_Exercise objective_.
Nothing may be dropped. Retype the whole listing exactly.

_Data segment_.
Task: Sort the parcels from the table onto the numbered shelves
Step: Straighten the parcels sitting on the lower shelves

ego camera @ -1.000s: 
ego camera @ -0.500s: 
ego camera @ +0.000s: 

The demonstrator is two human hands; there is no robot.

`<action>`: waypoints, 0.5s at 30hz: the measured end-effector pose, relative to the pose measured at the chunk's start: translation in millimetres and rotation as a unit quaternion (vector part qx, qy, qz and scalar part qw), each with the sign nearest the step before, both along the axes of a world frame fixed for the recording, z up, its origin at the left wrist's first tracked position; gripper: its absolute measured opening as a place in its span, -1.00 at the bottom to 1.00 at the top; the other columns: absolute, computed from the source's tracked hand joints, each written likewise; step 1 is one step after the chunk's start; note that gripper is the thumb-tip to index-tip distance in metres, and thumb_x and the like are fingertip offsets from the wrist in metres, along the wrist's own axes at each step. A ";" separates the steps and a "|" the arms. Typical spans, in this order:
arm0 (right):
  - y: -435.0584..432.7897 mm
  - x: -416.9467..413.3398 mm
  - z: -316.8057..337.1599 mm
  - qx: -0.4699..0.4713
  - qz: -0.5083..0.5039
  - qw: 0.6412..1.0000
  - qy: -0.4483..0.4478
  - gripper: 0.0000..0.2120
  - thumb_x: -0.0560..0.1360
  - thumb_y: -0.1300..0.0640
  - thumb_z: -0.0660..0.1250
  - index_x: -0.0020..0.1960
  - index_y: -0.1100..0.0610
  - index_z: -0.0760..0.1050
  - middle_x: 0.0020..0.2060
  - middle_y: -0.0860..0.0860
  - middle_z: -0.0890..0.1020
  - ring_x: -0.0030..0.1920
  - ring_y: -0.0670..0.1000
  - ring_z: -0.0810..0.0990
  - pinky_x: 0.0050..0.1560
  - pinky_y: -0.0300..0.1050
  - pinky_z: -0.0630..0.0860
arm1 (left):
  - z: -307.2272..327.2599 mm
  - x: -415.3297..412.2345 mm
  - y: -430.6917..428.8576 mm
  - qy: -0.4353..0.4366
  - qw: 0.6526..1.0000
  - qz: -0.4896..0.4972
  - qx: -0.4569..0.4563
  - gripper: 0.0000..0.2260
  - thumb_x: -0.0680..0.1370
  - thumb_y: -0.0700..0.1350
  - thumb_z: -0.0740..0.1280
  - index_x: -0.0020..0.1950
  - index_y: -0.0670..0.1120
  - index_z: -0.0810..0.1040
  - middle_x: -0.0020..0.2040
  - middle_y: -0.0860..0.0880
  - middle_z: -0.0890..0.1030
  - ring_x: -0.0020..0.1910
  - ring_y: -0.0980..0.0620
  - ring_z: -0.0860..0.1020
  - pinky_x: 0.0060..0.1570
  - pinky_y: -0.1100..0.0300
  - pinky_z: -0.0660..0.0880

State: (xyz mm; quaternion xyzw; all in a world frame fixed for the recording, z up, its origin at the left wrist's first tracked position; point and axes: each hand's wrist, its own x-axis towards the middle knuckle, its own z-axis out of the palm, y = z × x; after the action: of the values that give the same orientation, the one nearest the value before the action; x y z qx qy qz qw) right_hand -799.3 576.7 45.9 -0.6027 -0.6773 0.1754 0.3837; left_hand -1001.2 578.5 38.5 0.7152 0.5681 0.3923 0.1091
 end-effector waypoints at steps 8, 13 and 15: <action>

_Answer area_.
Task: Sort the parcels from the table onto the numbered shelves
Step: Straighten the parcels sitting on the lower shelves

ego camera @ -1.000s: 
ego camera @ -0.500s: 
ego camera @ +0.000s: 

The demonstrator is two human hands; there is no robot.

`<action>`: waypoints, 0.5s at 30hz: the measured end-effector pose, relative to the pose measured at the chunk's start: translation in millimetres and rotation as a unit quaternion (vector part qx, qy, qz and scalar part qw), each with the sign nearest the step before, both along the axes of a world frame fixed for the recording, z up, its origin at the left wrist's first tracked position; gripper: its absolute measured opening as a place in its span, -1.00 at the bottom to 1.00 at the top; the other columns: absolute, computed from the source's tracked hand joints, each written likewise; step 1 is one step after the chunk's start; note that gripper is the thumb-tip to index-tip distance in metres, and thumb_x and the like are fingertip offsets from the wrist in metres, along the wrist's own axes at each step. A ";" separates the steps and a "|" the arms. Typical spans, in this order:
arm0 (right):
  - y: -435.0584..432.7897 mm
  - x: -416.9467..413.3398 mm
  - z: -316.8057..337.1599 mm
  - qx: -0.4699..0.4713
  - qz: -0.5083..0.5039
  - qw: 0.6412..1.0000
  - qy: -0.4483..0.4478
  - gripper: 0.0000..0.2120
  - thumb_x: -0.0560..0.1360
  - thumb_y: -0.1300..0.0640
  - thumb_z: -0.0660..0.1250
  - index_x: -0.0020..0.1960
  - index_y: -0.1100..0.0610
  - index_z: -0.0760..0.1050
  - middle_x: 0.0020..0.2060
  - middle_y: -0.0860..0.0860
  - middle_z: -0.0890..0.1020
  - ring_x: -0.0030..0.1920
  - ring_y: -0.0670..0.1000
  - ring_z: -0.0810..0.0990
  - pinky_x: 0.0050..0.1560
  - pinky_y: -0.0300..0.1050
  - pinky_z: -0.0630..0.0860
arm1 (left):
  - z: -307.2272..327.2599 mm
  - x: -415.3297..412.2345 mm
  - y: -430.6917..428.8576 mm
  - qy: -0.4353..0.4366
  - qw: 0.6526..1.0000
  - qz: -0.4896..0.4972
  - qx: -0.4569..0.4563
  - gripper: 0.0000..0.2260
  - thumb_x: -0.0680..0.1370
  - thumb_y: -0.0700..0.1350
  - thumb_z: -0.0740..0.1280
  - index_x: -0.0020..0.1950
  - index_y: -0.0670..0.1120
  - index_z: -0.0810..0.1040
  - middle_x: -0.0020..0.2040
  - middle_y: -0.0860..0.0880
  - middle_z: -0.0890..0.1030
  - ring_x: -0.0020..0.1910
  - ring_y: -0.0980..0.0620
  - ring_z: -0.0860..0.1020
  - pinky_x: 0.0060..0.1570
  - pinky_y: -0.1100..0.0300
  - pinky_z: -0.0660..0.0880

State: (xyz mm; quaternion xyzw; all in a world frame fixed for the recording, z up, its origin at the left wrist's first tracked position; point and axes: each hand's wrist, its own x-axis towards the middle knuckle, its own z-axis out of the palm, y = z × x; after the action: of the values that give the same orientation, the one nearest the value before the action; x y z qx qy qz qw) right_hand -799.3 576.7 45.9 -0.6027 -0.6773 0.1754 0.3837; left_hand -1001.2 578.5 38.5 0.7152 0.5681 0.3923 0.1091
 end-effector waypoints at steps 8, 13 and 15: <action>

No additional output will be generated.